Exports shrank 0.3 percent (3.4 percent in the last quarter of 2014)," according to Trading Economics.
Although retail sales are driving growth, it still has a lot of room to improve. In April, the retail sales figure came in at an annual pace of 3.8%, above the previous month's reading of 3.1%, while also exceeding estimates for 3.7%. Over the last year, retail sales have oscillated between 0% and 5%, seen below. Household spending has been largely in the services sector.
"When we look at the content of the growth we see that the services sector is one of biggest factors. With its 62.7 percent share in growth, the services sector showed an increase of 4.1 percent annually," according to the Anadolu Agency.
Finally, one of the larger weights on economic growth has been export revenue. In April, the export figure came in at an annual pace of -1.22% contraction, down from the previous month's reading of -0.05%. After peaking in late 2011 at 20%, exports have steadily fallen, seen below. Loss of competiveness has been blamed for the slowdown in exports.

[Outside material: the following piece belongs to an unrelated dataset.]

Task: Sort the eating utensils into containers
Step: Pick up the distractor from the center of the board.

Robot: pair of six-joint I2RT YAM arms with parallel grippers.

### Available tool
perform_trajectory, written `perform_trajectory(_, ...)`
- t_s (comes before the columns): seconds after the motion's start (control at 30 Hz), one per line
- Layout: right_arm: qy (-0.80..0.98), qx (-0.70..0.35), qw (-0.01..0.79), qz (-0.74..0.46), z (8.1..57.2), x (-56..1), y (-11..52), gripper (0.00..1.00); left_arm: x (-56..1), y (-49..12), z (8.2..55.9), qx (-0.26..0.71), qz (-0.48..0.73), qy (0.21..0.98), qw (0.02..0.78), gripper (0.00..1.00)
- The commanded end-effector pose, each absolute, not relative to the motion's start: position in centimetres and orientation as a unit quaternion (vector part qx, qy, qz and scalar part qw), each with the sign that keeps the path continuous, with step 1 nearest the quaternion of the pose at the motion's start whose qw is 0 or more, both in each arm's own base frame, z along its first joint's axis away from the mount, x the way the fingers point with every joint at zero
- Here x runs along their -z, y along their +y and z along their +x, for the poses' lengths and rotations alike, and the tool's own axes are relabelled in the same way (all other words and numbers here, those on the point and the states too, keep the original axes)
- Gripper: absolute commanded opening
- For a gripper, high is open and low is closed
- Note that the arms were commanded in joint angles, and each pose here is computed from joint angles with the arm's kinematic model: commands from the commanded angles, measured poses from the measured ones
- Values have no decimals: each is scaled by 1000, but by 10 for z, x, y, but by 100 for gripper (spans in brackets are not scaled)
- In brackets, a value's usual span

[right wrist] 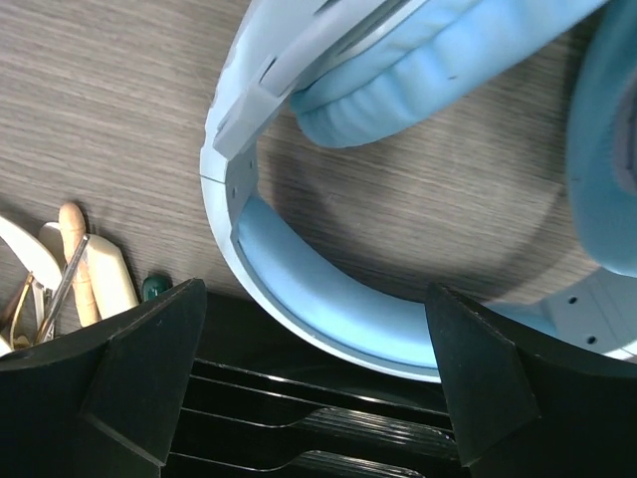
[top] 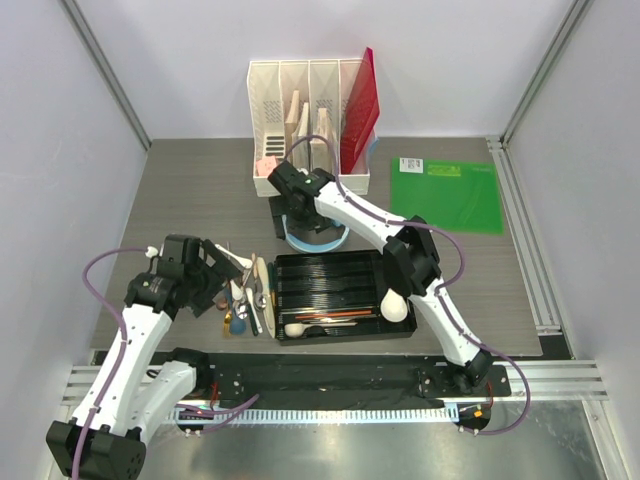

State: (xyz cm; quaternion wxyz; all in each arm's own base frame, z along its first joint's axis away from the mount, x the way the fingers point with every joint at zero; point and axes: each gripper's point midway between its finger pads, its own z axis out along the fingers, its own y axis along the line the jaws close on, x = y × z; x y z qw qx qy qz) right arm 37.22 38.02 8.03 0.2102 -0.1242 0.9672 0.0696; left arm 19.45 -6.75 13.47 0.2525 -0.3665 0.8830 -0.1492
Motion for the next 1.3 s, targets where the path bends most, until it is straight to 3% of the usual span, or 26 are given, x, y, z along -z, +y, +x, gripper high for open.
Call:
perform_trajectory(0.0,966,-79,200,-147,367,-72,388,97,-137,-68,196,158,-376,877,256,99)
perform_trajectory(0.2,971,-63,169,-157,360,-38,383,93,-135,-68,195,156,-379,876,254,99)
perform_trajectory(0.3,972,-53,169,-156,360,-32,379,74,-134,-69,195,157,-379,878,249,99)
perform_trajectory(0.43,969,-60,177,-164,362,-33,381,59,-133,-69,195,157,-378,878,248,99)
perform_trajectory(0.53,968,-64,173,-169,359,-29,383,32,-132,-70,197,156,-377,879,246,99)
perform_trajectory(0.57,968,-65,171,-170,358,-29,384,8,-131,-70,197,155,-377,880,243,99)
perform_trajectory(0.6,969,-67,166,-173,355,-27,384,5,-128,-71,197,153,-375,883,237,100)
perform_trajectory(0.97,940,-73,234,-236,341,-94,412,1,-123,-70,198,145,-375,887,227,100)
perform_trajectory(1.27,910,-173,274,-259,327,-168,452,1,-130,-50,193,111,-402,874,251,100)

"Turkey has lost its competitiveness. So much so that although there has been a 55% devaluation in dollar parity over the past 24 months, we can't still sell our products.
Other countries applied the declining world crude oil prices to their domestic prices and lowered their energy costs by 50%.
But Turkey, as it finances its budget from indirect taxes on oil and energy, did not apply lower energy prices to its domestic prices.
This meant that the devaluation caused further increases in domestic prices. That is, while other developing countries were increasing their exports, Turkey lost significantly," according to AL Monitor.
Turkey's economy is gradually weakening. Consumer spending continues to grow, while exports are contracting. Additionally, political strife in the country, due to recent elections, could weigh on investor sentiment. Until a turnaround in Turkey's economy takes place, its currency should continue to weaken.